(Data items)
▬▬▬

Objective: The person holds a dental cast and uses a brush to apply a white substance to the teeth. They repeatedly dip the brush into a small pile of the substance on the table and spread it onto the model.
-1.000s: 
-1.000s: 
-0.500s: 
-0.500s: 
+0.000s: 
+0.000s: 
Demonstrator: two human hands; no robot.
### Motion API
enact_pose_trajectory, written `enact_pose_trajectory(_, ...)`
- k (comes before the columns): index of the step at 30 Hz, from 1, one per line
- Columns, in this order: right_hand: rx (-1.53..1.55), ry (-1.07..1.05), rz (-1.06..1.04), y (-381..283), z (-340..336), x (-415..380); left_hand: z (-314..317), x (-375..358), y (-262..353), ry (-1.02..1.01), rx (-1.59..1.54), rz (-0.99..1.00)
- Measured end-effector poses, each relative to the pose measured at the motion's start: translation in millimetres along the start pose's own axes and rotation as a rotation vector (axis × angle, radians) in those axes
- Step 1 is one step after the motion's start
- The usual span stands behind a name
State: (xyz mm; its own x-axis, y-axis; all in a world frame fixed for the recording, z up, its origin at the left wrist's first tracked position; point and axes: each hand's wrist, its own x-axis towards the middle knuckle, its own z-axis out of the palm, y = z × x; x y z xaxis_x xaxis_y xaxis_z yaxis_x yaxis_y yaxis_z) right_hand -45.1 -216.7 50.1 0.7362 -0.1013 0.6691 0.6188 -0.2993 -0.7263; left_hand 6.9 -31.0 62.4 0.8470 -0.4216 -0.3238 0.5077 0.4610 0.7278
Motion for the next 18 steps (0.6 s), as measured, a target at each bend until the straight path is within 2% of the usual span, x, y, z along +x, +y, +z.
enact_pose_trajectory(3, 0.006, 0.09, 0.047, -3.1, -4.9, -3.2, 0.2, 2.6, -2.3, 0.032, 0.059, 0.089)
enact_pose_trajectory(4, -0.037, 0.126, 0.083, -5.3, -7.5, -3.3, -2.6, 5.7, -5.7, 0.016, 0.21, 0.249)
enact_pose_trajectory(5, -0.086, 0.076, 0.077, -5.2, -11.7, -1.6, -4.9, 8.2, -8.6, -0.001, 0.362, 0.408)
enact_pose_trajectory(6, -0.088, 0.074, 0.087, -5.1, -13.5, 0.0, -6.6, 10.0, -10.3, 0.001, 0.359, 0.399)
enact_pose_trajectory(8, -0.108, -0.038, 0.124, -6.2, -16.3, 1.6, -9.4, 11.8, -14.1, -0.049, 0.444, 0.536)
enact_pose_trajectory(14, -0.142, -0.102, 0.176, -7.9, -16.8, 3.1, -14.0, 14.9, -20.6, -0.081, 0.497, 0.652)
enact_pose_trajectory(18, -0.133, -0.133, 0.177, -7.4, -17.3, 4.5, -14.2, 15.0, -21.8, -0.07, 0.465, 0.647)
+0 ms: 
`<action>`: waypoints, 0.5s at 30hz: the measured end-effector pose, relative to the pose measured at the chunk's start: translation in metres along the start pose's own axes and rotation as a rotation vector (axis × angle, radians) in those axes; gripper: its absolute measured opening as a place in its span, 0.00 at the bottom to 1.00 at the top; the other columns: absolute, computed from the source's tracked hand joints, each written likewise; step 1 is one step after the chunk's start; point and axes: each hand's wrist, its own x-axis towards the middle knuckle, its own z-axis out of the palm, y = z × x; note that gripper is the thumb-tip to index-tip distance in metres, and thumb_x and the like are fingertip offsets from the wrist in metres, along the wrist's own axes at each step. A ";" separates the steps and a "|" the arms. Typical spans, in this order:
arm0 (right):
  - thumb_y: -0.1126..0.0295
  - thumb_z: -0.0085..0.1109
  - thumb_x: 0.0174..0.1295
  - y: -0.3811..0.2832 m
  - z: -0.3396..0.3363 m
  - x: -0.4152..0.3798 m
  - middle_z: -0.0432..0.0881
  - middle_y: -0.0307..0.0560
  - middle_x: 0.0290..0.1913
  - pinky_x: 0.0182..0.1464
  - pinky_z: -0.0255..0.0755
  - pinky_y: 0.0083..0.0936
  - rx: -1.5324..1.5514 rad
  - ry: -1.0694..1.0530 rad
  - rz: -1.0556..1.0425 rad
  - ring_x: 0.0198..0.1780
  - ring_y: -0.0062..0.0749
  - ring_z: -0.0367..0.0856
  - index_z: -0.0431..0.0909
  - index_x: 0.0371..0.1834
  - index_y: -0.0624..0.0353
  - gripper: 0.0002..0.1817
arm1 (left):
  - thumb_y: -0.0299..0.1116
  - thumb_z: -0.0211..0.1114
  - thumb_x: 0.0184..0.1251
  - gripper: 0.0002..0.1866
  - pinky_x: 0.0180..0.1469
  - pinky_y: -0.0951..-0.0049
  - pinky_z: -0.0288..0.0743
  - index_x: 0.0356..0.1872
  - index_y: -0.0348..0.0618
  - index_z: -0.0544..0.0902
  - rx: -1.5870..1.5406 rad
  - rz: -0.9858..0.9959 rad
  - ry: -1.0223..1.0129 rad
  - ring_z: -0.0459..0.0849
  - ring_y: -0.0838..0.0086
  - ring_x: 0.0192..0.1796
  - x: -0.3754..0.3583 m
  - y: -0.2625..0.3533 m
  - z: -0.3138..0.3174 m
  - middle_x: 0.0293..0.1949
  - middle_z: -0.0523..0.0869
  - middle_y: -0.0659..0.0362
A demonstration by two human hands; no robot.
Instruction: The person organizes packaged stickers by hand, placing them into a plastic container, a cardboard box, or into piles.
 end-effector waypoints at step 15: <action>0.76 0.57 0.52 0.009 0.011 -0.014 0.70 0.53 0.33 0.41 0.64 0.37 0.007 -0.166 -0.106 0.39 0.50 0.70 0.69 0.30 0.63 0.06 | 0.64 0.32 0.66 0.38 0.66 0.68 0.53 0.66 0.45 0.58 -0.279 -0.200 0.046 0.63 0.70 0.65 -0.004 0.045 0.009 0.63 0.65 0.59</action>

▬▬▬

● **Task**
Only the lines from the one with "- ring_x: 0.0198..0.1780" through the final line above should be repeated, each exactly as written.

● **Answer space**
  - ring_x: 0.0198..0.1780
  - ring_y: -0.0062..0.0749
  - ring_z: -0.0367..0.0856
  - index_z: -0.0431..0.0909
  - index_x: 0.0371..0.1834
  - index_y: -0.0624..0.0353
  - gripper: 0.0002..0.1817
arm1 (left):
  - thumb_y: -0.0299..0.1116
  - thumb_z: -0.0211..0.1114
  - thumb_x: 0.0184..0.1251
  - gripper: 0.0002..0.1866
  - pinky_x: 0.0180..0.1469
  - pinky_y: -0.0951..-0.0049
  - pinky_z: -0.0288..0.0743
  - index_x: 0.0356..0.1872
  - index_y: -0.0348..0.0618
  - index_z: -0.0544..0.0902
  - rx: -1.5870..1.5406 rad
  - rz: -0.9858..0.9959 rad
  - ry: -1.0223..1.0129 rad
  - ring_z: -0.0459..0.0849
  - ring_y: -0.0838..0.0086
  - ring_x: 0.0192..0.1796
  - x: -0.3754..0.3583 m
  - y: -0.2625..0.3533 m
  - z: -0.3138..0.3174 m
  - middle_x: 0.0293..0.1949
  - middle_z: -0.0523..0.0869
  - middle_y: -0.0659..0.0362
A demonstration by two human hands; no robot.
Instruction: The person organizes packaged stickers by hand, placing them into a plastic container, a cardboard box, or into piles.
 end-effector waypoints at step 15: <action>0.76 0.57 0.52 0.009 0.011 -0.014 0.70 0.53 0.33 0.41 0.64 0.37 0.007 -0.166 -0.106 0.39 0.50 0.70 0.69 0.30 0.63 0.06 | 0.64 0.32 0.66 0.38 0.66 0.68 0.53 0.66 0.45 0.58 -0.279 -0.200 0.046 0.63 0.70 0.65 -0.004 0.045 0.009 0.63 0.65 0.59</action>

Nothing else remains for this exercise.